Copy out all the lines of the data precisely, omitting any pictures.

⟨

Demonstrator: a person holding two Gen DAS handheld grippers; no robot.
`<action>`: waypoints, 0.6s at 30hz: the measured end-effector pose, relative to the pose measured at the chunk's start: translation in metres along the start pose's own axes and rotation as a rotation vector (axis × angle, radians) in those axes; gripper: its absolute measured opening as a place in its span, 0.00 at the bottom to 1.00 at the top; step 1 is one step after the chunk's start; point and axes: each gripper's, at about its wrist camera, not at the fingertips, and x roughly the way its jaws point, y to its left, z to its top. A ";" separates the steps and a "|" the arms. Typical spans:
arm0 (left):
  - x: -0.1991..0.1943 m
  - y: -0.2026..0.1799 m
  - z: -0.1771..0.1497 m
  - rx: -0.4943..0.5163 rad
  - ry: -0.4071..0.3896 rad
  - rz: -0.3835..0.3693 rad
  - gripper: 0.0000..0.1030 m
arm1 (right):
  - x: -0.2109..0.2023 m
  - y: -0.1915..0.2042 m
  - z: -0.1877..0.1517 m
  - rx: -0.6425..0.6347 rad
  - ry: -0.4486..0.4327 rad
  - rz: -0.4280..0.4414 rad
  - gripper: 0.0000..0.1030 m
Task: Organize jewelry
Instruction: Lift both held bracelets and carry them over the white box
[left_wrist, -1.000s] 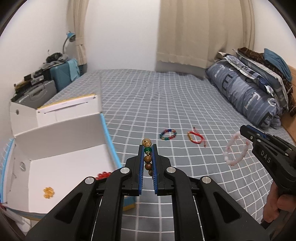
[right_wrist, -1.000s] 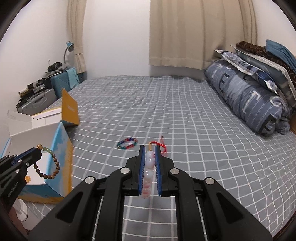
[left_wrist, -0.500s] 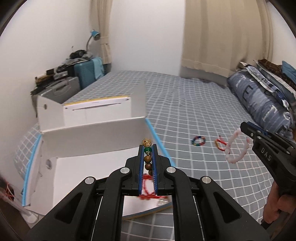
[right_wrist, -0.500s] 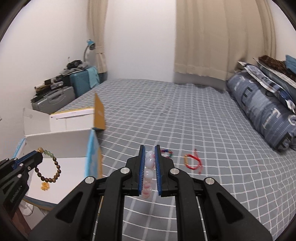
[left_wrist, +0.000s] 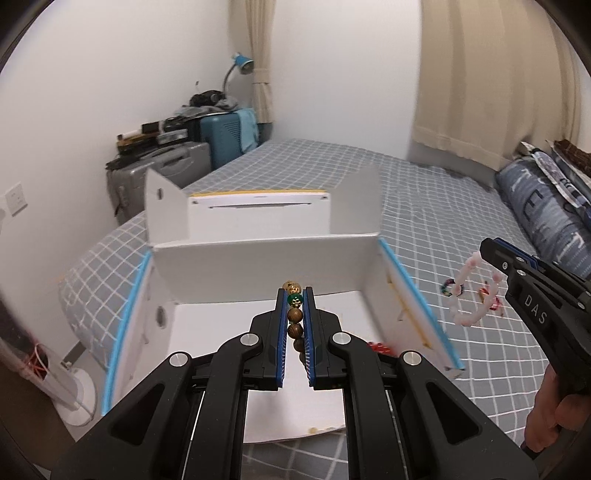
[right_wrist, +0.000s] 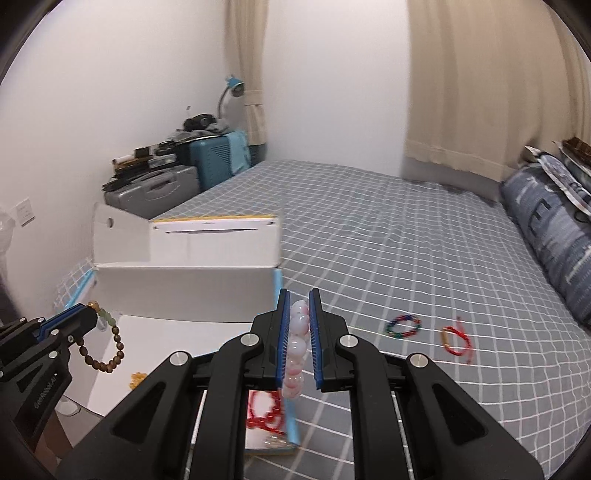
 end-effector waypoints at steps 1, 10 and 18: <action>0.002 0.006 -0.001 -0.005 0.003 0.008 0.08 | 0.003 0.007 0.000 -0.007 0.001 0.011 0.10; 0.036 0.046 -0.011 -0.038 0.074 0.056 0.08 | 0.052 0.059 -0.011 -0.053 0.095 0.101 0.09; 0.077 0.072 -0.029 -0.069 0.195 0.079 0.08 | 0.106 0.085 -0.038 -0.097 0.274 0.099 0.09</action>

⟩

ANSWER TO THIS EXERCISE:
Demonstrator: a person holding two Gen DAS handheld grippers; no robot.
`<action>`: waypoints, 0.6s at 30hz: the measured end-effector pose, relative to the pose measured at the chunk's start: translation in metres along the start pose's own axes and rotation as a rotation vector (axis × angle, radians) in those axes; gripper: its absolute measured opening as a place in its span, 0.00 at the bottom to 1.00 at the top; step 1 is one step after the chunk's start; point and axes: each gripper's, at about its wrist camera, not at the fingertips, and x roughly the way its jaws point, y to its left, z to its top. A ";" separates the steps and a "|" the arms. Typical spans:
arm0 (left):
  - x: -0.1991..0.1943 m
  - y: -0.2026..0.1799 m
  - z: -0.1771..0.1497 m
  - rx: -0.4943..0.5163 rad
  - ry: -0.4071..0.3896 rad
  - rz: -0.3835..0.3693 rad
  - gripper: 0.0000..0.1030 m
arm1 (right):
  - x: -0.2109..0.2023 m
  - y: -0.1915..0.2042 m
  - z: -0.1877..0.1517 m
  - rx: -0.6425..0.6347 rad
  - ry: -0.4486..0.4327 rad
  - rz: -0.4280..0.4414 rad
  - gripper: 0.0000..0.1030 m
Task: Organize jewelry
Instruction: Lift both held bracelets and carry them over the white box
[left_wrist, -1.000s] 
[right_wrist, -1.000s] 
[left_wrist, -0.500s] 
[right_wrist, -0.500s] 
[left_wrist, +0.000s] 
[right_wrist, +0.000s] 
 end-effector waypoints at steps 1, 10 and 18: <action>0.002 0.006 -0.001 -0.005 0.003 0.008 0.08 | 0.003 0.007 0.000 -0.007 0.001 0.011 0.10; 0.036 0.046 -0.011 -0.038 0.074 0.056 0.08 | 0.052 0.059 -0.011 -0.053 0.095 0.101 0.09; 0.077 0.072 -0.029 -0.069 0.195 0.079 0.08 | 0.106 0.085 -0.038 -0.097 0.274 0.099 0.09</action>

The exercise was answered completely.